TASK BRIEF =
Using the records below, write out again exactly the lines that begin at the line containing "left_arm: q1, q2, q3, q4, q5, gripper" and end at the line containing "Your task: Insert", and no other lines.

*** Opening of GIVEN INFORMATION ***

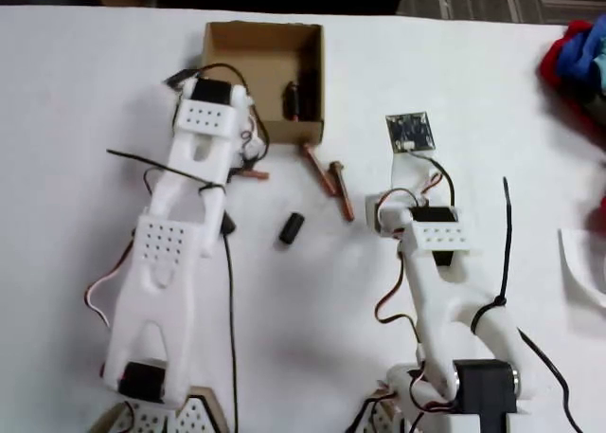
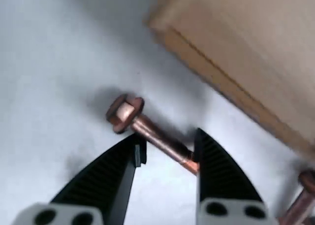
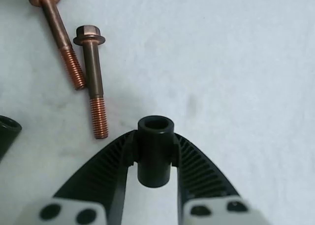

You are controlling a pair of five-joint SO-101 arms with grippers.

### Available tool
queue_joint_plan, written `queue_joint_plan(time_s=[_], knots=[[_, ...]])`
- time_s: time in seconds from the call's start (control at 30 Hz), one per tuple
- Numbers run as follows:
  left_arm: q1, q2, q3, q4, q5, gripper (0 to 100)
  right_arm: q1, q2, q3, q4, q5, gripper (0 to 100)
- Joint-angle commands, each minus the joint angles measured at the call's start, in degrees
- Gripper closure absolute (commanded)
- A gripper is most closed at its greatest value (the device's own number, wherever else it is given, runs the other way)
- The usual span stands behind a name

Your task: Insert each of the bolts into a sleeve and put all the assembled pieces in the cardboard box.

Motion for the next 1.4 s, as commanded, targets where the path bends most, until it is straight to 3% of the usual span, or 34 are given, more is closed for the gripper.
queue_joint_plan(time_s=[0.0, 0.23, 0.4, 0.57, 0.73, 1.03, 1.37], knots=[[-1.14, 0.53, 0.22, 2.99, -18.37, 98, -0.31, -2.59, -0.35, -0.75, -0.44, 97.8], [-1.14, -6.59, -1.19, 3.16, -43.16, 97, -0.40, -2.59, -0.35, -0.75, -0.44, 97.8], [-1.14, -9.76, -1.10, 2.99, -50.55, 97, -0.40, -2.59, -0.35, -0.75, -0.44, 97.8], [-0.88, -9.58, 2.15, 2.90, -50.55, 96, -0.40, -2.59, -0.35, -0.75, -0.44, 97.8], [-1.05, -9.76, 6.55, 2.81, -50.29, 84, -0.40, -2.59, -0.35, -0.75, -0.44, 97.8], [-1.14, -9.49, 0.75, -2.11, -43.43, 85, -0.48, -2.59, -0.35, -0.75, -0.44, 97.8], [-1.14, -6.07, 0.66, -6.68, -43.34, 85, -0.48, -2.59, -0.35, -0.75, -0.44, 97.8]])
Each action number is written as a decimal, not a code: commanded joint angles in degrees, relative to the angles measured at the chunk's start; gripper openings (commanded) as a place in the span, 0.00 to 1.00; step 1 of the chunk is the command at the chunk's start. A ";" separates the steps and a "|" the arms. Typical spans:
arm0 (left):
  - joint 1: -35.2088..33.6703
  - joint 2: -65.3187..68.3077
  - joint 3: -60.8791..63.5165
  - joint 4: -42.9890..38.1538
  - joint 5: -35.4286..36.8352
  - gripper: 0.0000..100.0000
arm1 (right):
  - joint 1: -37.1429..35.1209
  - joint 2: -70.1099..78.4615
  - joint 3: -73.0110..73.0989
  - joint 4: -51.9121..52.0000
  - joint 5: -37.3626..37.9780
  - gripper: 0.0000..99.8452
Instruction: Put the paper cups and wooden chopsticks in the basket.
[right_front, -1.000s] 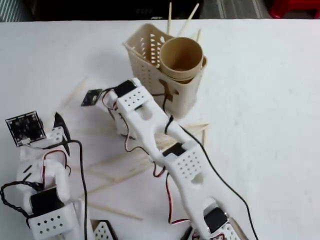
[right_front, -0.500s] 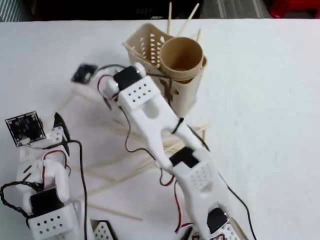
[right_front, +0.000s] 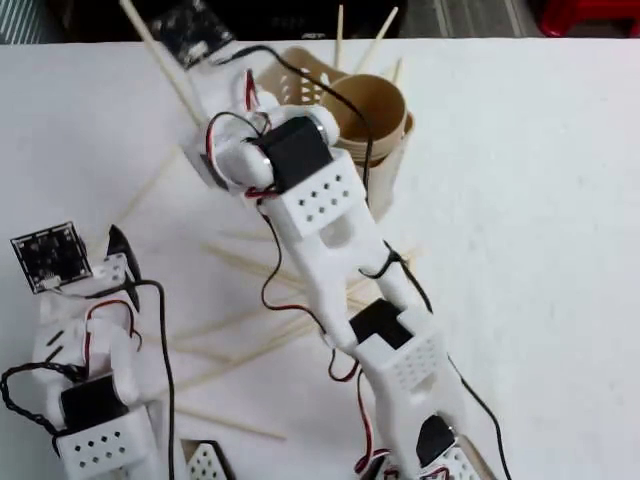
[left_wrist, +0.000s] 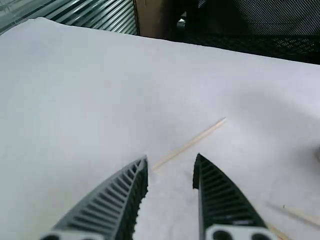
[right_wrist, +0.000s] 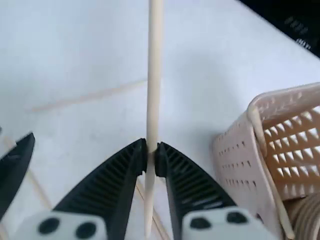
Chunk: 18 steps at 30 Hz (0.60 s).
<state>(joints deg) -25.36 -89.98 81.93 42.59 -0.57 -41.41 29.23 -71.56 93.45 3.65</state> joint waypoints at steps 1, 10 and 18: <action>-0.22 -0.84 -0.62 -0.09 0.44 0.16 | -0.04 -3.74 -5.71 -4.88 -2.73 0.02; -0.13 -0.84 -0.62 -0.09 0.44 0.16 | 6.90 -3.74 -8.53 -15.69 -2.46 0.02; -0.13 -0.84 -0.62 -0.09 0.44 0.16 | 11.82 -3.74 -8.53 -21.05 -2.46 0.02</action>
<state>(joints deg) -25.36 -89.98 81.93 42.59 -0.57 -31.12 29.23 -78.15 75.08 1.63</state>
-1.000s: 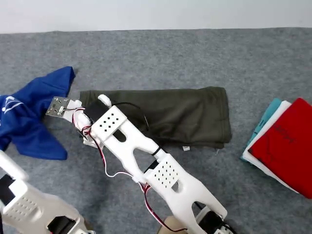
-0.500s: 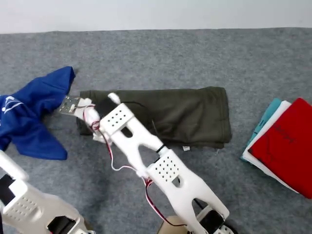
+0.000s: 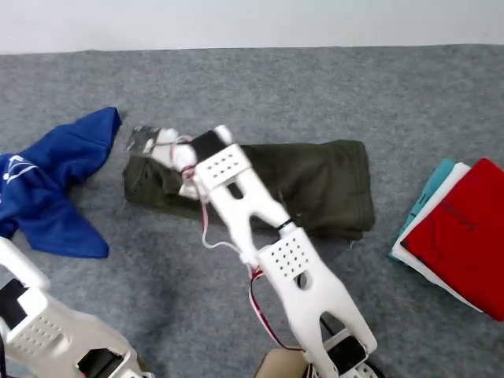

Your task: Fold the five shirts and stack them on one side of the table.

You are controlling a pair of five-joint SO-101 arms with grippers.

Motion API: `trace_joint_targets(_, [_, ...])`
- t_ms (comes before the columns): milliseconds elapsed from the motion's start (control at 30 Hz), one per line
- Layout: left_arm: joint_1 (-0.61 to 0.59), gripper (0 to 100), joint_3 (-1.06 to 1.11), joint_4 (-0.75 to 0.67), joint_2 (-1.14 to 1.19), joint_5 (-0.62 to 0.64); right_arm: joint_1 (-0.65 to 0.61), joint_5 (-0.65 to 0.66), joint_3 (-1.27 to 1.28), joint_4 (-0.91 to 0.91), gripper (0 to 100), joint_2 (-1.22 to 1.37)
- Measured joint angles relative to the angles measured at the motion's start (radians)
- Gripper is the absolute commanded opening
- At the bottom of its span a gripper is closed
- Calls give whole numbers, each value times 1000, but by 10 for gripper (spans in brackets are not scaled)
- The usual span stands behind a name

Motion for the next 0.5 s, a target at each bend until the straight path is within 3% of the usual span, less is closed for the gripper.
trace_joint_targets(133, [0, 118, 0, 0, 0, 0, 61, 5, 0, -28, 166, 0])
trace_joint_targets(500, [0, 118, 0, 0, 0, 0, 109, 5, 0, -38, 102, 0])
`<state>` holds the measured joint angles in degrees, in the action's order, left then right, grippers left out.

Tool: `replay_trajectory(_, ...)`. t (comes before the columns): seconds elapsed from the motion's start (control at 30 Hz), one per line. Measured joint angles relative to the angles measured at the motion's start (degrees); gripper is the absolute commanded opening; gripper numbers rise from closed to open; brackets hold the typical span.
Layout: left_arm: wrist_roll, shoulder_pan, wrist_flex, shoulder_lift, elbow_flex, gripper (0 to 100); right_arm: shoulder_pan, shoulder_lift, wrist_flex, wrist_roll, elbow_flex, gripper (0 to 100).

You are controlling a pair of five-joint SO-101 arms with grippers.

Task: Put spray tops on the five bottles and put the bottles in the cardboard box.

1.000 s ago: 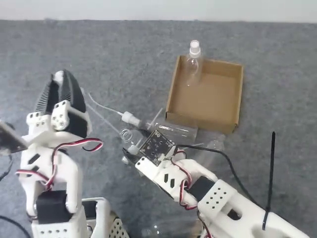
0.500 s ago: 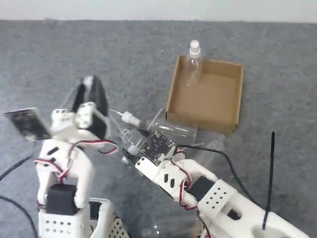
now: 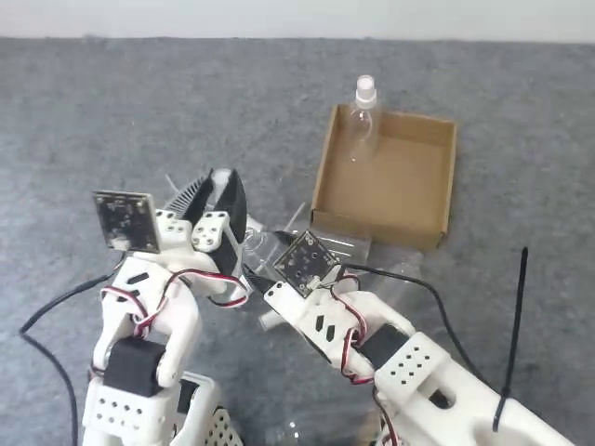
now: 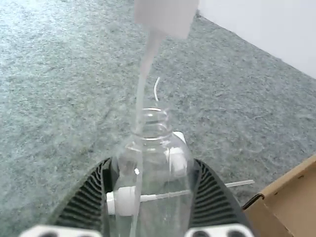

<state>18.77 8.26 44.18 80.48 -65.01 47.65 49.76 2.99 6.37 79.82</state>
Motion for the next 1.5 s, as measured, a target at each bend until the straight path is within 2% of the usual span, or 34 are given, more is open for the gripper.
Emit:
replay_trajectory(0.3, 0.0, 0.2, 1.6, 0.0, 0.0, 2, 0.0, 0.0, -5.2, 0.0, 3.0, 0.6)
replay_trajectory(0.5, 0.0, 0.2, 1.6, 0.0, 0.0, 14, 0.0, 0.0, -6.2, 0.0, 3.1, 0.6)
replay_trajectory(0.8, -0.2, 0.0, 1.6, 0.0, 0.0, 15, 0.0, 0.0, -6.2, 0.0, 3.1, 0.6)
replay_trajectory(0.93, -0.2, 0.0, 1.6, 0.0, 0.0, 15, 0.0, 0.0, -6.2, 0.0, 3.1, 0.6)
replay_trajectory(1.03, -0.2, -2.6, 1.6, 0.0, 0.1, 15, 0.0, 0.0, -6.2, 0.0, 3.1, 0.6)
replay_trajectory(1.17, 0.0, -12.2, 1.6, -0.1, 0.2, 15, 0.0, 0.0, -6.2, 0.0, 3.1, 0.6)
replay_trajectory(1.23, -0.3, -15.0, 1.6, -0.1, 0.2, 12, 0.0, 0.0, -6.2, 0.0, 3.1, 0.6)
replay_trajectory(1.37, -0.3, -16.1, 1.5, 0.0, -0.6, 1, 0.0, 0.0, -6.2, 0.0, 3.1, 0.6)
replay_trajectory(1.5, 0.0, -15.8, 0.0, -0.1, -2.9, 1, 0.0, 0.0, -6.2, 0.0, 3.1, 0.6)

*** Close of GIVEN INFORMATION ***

YOUR SOLUTION =
  left_arm: q1, q2, q3, q4, q5, gripper (0 to 100)
  right_arm: q1, q2, q3, q4, q5, gripper (0 to 100)
- Joint-angle commands, each minus the joint angles measured at the call's start, in degrees
- Gripper closure absolute (commanded)
- A gripper is most closed at its greatest value (the device's own number, wherever else it is given, runs the other way)
- The usual span stands behind a name

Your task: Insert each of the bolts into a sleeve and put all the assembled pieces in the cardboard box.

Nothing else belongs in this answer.